Nel nostro piccolo - Cicloweb non esisteva da neanche un mese - lo disturbammo per avere dei commenti sul Giro d'Italia, nel 2002. Non si pose neanche per un secondo il problema se accettare, e ci regalò i suoi pensieri (qui, qui e qui), dimostrando una disponibilità che ci lasciò senza parole. Lo incrociammo l'ultima volta un anno e mezzo fa, in una malinconica assemblea federale, che provava ancora e nonostante tutto a proferire parole d'unione per un movimento - quello ciclistico italiano - che per lui rappresentava la vita. Troppo più grande di chi quelle parole avrebbe dovuto metterle in pratica, Alfredo.

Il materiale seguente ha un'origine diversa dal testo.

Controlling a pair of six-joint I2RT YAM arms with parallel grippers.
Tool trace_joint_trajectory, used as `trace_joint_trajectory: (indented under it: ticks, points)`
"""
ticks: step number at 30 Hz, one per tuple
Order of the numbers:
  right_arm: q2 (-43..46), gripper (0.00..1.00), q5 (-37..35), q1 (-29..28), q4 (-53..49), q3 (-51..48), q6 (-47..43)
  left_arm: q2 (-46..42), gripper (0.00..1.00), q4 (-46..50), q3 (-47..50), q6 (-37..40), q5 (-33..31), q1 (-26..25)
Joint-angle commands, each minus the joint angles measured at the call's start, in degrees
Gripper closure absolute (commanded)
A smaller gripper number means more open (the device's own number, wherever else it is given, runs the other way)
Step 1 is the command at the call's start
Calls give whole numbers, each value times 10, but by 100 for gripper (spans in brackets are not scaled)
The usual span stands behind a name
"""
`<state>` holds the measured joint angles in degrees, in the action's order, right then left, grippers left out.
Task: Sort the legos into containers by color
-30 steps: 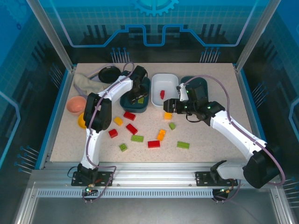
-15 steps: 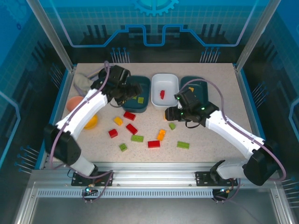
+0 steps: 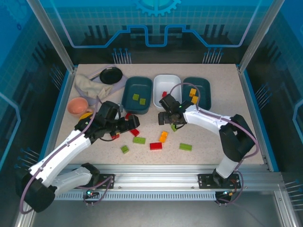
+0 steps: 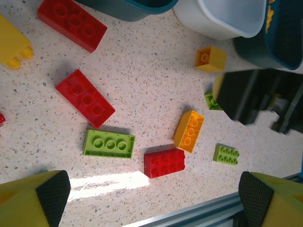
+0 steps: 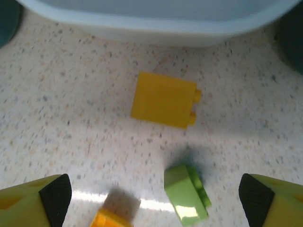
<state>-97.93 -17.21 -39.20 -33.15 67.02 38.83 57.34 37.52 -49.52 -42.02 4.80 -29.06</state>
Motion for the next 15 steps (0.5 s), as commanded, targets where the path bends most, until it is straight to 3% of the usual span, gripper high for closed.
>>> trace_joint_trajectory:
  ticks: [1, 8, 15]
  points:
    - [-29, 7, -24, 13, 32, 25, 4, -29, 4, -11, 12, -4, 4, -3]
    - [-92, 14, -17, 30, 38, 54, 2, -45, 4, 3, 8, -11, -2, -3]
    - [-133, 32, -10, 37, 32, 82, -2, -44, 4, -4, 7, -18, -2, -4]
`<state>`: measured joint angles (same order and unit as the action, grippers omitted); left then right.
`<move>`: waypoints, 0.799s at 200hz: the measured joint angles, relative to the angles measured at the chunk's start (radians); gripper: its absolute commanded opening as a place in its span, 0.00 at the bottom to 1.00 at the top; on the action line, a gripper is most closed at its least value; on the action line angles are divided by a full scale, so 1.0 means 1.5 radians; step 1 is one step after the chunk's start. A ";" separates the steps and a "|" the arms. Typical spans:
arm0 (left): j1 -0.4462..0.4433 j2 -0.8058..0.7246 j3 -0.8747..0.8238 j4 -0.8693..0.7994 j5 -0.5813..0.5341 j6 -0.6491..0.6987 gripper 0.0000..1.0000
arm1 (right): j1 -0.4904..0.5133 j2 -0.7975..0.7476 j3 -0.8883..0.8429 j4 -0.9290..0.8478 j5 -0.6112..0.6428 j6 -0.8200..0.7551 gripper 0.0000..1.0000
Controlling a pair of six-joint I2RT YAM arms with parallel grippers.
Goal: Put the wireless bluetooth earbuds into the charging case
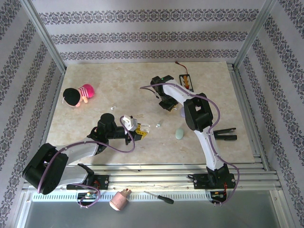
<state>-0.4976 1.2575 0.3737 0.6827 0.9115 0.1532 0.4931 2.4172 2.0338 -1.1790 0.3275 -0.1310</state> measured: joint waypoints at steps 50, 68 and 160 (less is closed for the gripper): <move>0.000 0.000 0.000 0.010 -0.002 -0.002 0.04 | -0.005 -0.042 -0.059 0.035 -0.035 0.003 0.22; 0.000 0.002 -0.001 0.019 -0.005 -0.003 0.04 | -0.009 -0.087 -0.114 0.065 -0.064 0.013 0.22; 0.000 0.140 -0.032 0.255 -0.092 -0.074 0.03 | -0.013 -0.429 -0.427 0.312 -0.268 0.111 0.20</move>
<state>-0.4976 1.4677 0.3252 1.0653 0.7731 0.0422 0.4740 1.7733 1.3930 -0.7113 -0.0742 0.0360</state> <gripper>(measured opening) 0.208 0.201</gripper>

Lascia il ricordo di una carriera antica in bici, ai tempi di Coppi e Bartali, quando fu terzo a un Giro (quello del '50) e partecipò ai due Tour vinti da Fausto, di cui era grande amico. In ammiraglia le sue doti umane vennero esaltate, vinse uno storico Giro con lo svedese Gösta Petterson nel 1971, poi l'avventura azzurra che ne ha permeato gli ultimi quattro decenni di vita. Fino a quando ha potuto, ha continuato a seguire da vicino le corse, viaggiando molto, rispondendo sempre presente alle mille chiamate che gli venivano rivolte.

La sua traiettoria, da Firenze e dal 18 febbraio del 1921, a Sesto Fiorentino e al 25 agosto 2014. Un esempio che è durato per sempre. E che nessuno potrà sostituire.